6) Bad Test Environments, a test environment should be as representative as the production environment as possible. I have seen failures particularly when the test environment has been undersized but also where is has not been configured in a similar fashion to production.

7) Neglecting Go-live+10 days performance issues, Performance testing typically focuses on testing the peak hour and a soak test. What is difficult to do in a performance test is to represent how the system will be after several days of operations. Systems can ground to a halt as logs build up and nobody has got round to running the clean up scripts or transactions slow as SQL cannot cope with the increased rows in tables.

8) Unexpected user behavior, Very difficult to mitigate this one as it unexpected! However, in many cases a lack of end user training has resulted in users doing the unexpected like the car part salesman that didn’t know how to use the system and did a wild card search to return the complete part catalog and then scrolled through it to find the part manually each time! Caused a killer performance issue.

9) Lack of statistical rigor. You don’t need to statistical guru to run a performance test but you should at least run the test long enough and enough times to be confident that the results are repeatable.

10) Poor test data, like the test environment the test data should be as representative as possible. Logging in all the virtual users with the same user id may put a different load on the system then if each had their own user id.

Tuesday, July 3, 2012

What is the need to execute Network Sensitivity Tests?


The three principle reasons for executing network sensitivity tests are as follows:
 
- Determine the impact on response time of WAN link.
- Determine the capacity of a system based on a given WAN link.
- Determine the impact on the system under test that is under dirty communications load.

Execution of performance and load tests for analysis of network sensitivity require test system configuration to emulate a WAN. Once a WAN link has been configured, performance and load tests conducted will become Network Sensitivity Tests.

There are two ways of configuring such tests:

- Use a simulated WAN and inject appropriate background traffic

This can be achieved by putting back to back routers between a load generator and the system under test. The routers can be configured to allow the required level of bandwidth, and instead of connecting to a real WAN, they connect directly through to each other.
When back to back routers are configured to be part of a test, they will basically limit the bandwidth. If the test is to be realistic, then additional traffic will need to be applied to the routers. This can be achieved by a web server at one end of the link serving pages and another load generator generating
requests. It is important that the mix of traffic is realistic.

For example, a few continuous file transfers may impact response time in a different way to a large number of small transmissions. By forcing extra more traffic over the simulated WAN link, the latency will increase and some packet loss may even occur. While this is much more realistic than testing over a high speed LAN, it does not take into account many features of a congested WAN such as out of sequence packets.

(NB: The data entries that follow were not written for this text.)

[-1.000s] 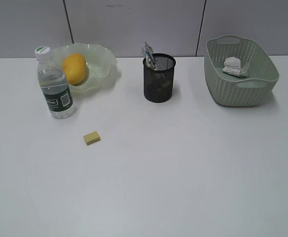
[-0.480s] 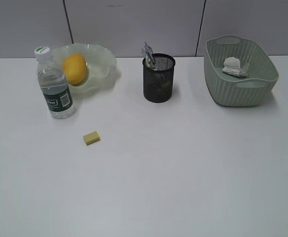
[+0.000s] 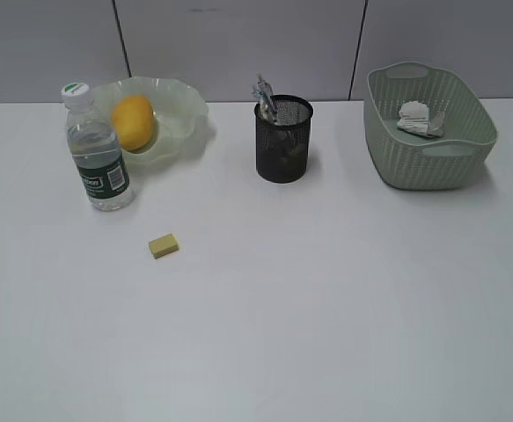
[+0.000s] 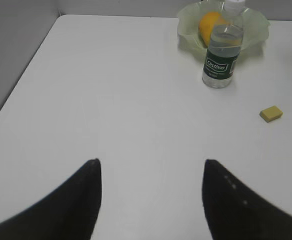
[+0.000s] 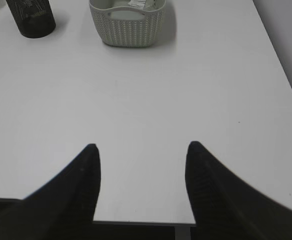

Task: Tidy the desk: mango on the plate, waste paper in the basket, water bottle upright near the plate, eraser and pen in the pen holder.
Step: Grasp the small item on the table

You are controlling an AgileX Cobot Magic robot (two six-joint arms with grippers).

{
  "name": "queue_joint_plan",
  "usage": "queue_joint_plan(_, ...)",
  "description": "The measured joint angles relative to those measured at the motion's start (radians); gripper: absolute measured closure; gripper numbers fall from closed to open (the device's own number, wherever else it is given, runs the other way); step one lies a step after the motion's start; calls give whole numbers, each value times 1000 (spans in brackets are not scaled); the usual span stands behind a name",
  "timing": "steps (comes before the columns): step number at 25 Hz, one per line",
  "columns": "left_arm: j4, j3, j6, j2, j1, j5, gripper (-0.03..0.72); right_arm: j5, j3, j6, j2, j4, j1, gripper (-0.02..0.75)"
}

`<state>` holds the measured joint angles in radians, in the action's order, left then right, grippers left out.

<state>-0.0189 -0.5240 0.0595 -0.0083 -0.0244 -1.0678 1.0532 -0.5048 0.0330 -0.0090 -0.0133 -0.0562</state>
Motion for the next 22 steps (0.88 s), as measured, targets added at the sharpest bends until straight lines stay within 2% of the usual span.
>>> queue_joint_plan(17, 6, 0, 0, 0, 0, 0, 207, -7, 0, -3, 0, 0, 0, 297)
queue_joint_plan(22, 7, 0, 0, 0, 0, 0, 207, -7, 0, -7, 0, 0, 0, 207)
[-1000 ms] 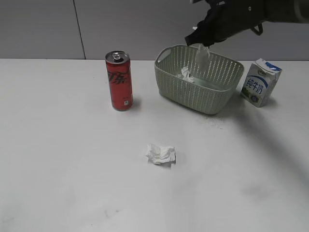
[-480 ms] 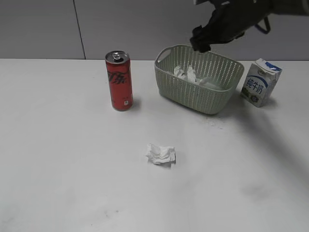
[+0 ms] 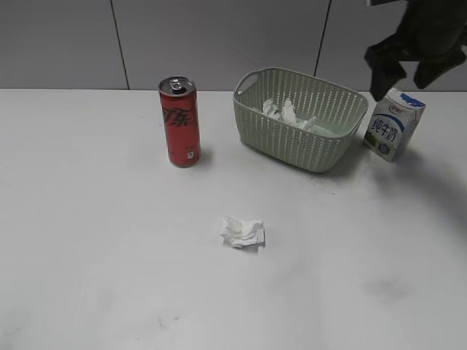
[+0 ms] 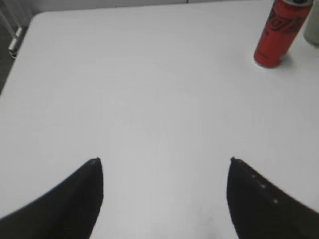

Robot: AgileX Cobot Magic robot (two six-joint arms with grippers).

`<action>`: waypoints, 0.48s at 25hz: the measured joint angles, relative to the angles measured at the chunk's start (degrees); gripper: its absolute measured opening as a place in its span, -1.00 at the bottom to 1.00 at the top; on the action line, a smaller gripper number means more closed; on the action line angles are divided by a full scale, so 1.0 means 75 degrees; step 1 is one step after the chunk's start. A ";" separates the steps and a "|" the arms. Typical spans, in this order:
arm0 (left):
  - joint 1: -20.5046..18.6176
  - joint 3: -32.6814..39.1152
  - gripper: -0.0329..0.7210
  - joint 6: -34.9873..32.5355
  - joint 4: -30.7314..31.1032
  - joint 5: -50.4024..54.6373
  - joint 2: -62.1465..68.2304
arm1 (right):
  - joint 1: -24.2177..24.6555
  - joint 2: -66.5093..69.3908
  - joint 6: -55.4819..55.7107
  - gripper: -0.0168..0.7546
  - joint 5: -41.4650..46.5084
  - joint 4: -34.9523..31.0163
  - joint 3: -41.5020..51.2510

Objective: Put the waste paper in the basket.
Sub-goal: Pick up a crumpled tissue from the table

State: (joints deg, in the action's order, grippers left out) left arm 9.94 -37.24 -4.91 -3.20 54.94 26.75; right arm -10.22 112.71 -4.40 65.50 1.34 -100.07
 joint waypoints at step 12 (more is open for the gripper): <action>0.1125 -0.2561 0.60 -0.2293 -0.1647 -0.0433 0.5712 | 0.1795 -0.2184 -0.0753 0.58 0.0301 -0.0179 0.1306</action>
State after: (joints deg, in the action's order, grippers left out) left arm 18.38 -56.45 -22.10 -15.55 51.69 69.59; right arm 3.24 96.33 -10.05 67.75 0.00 -90.28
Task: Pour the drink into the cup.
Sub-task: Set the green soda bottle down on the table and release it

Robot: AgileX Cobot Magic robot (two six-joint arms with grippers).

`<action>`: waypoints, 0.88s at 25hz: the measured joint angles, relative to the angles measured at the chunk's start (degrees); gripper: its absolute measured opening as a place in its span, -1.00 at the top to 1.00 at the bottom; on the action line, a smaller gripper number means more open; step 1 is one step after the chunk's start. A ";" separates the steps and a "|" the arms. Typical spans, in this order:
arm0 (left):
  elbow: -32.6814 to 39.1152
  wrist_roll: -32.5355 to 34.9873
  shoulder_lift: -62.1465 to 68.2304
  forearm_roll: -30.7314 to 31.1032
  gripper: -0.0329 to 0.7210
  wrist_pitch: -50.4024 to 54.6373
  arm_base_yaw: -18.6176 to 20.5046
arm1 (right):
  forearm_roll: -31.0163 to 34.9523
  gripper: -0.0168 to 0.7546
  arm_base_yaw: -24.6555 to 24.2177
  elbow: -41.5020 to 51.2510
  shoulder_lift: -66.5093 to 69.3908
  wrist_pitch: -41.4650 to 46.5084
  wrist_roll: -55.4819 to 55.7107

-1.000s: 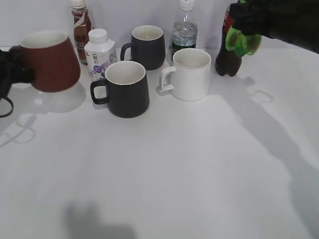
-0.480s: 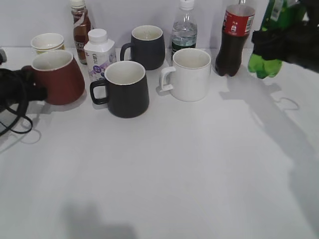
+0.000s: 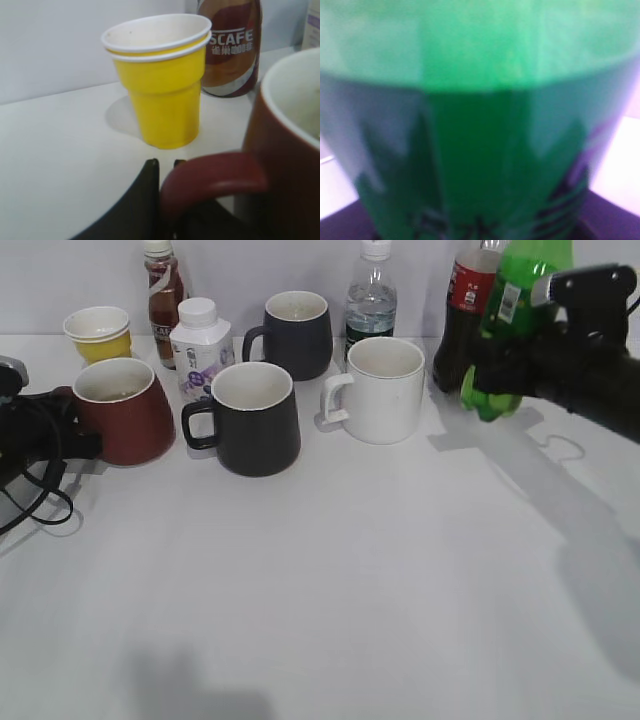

- Use the WAN emulation facility within LoadRunner

The WAN emulation facility within LoadRunner supports a variety of WAN scenarios. Each load generator can be assigned a number of WAN emulation parameters, such as error rates and latency. WAN parameters can be set individually, or WAN link types can be selected from a list of pre-set configurations.

It is important to ensure that measured response times incorporate the impact of WAN effects both at an individual session, as part of a performance test, and under load as part of a load test, because a system under WAN affected load may work much harder than a system doing the same actions over a clean communications link.